How to complete this task ::
Please find every line in the records below that contains the word "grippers", and copy it.

——

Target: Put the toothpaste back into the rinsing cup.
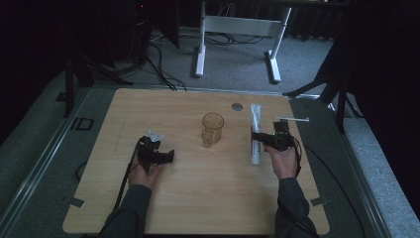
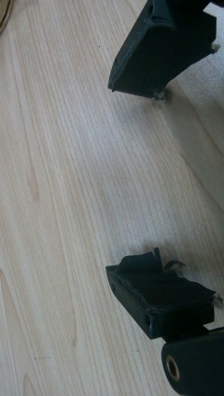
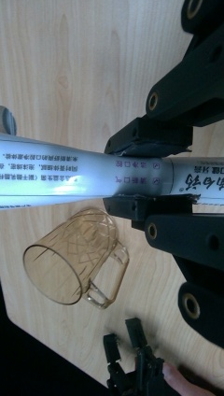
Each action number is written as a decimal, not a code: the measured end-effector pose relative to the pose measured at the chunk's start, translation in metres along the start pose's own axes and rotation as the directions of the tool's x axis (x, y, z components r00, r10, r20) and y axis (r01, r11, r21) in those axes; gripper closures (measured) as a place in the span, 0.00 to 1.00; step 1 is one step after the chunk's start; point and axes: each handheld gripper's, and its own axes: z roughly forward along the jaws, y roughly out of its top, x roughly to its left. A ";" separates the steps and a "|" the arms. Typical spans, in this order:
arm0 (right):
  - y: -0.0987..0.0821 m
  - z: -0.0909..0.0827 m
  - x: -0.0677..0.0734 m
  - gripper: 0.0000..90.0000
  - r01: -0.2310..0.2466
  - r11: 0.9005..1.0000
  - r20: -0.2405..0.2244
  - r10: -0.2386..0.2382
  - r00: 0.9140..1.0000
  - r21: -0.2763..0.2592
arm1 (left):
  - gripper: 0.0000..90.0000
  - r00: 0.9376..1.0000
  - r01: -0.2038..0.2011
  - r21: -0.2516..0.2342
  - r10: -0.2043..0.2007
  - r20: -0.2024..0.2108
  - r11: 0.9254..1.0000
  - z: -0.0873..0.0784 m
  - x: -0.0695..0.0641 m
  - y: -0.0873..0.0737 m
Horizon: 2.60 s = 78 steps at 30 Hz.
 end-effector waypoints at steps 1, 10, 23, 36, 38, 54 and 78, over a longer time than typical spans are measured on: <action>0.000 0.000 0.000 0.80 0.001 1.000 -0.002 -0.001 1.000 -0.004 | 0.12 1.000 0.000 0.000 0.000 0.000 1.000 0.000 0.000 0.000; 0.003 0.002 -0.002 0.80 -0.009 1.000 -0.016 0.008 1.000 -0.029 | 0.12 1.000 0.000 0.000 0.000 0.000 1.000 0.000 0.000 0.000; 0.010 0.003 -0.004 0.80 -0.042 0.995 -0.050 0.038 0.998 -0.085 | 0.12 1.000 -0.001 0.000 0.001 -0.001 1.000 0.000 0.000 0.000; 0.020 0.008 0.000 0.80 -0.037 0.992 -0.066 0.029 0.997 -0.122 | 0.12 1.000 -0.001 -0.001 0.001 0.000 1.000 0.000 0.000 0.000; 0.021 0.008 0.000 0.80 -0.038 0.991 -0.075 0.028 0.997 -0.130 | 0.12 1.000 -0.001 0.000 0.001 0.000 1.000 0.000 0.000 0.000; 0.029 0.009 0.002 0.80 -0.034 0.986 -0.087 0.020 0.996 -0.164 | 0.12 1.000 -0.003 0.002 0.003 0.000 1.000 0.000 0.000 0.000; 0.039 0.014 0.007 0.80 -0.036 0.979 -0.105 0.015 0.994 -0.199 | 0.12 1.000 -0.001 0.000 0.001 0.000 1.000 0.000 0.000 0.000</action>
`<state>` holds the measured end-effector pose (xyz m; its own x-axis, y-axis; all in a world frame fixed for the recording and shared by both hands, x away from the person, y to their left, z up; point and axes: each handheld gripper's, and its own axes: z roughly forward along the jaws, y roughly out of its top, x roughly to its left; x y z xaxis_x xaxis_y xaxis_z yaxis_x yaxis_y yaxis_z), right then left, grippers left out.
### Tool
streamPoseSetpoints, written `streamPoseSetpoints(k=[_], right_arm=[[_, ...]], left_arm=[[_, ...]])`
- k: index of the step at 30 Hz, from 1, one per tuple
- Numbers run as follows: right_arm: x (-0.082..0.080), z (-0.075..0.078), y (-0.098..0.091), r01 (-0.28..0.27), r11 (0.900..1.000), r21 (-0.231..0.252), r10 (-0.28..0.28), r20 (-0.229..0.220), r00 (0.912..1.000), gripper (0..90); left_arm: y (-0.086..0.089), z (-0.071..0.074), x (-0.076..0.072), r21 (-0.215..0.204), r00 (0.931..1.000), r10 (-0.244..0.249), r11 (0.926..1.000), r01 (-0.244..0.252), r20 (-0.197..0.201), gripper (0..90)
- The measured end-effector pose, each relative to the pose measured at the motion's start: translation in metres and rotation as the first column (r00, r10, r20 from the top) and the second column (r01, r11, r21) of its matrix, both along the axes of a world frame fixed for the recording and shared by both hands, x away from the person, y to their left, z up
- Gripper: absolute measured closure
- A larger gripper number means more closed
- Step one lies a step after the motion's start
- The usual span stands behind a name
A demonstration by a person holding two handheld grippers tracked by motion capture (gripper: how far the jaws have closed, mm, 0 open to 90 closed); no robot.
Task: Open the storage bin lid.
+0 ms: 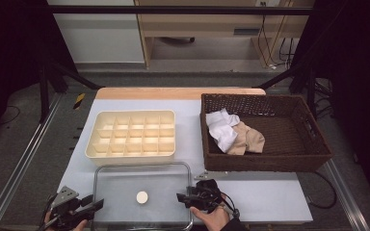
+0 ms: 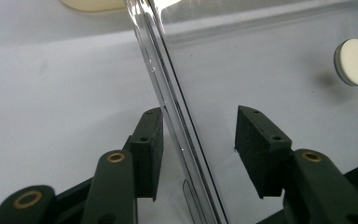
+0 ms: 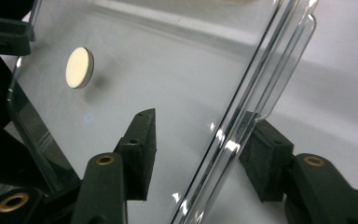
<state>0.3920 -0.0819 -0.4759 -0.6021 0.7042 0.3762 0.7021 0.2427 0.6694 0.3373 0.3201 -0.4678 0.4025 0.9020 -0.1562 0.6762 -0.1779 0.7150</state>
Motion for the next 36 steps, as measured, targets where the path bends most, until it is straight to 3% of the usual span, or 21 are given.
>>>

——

Answer below ::
`<state>` holds the measured end-effector pose (xyz m; its own x-axis, y-axis; all in a world frame fixed for the recording and shared by both hands, x away from the person, y to their left, z up; point and axes: each handheld gripper's, and its own axes: z roughly forward along the jaws, y roughly out of its top, x roughly to its left; x y z xaxis_x xaxis_y xaxis_z yaxis_x yaxis_y yaxis_z), right then left, grippers left out.
A demonstration by a person holding two handheld grippers tracked by motion capture (gripper: how far the jaws have closed, mm, 0 open to 90 closed); no robot.

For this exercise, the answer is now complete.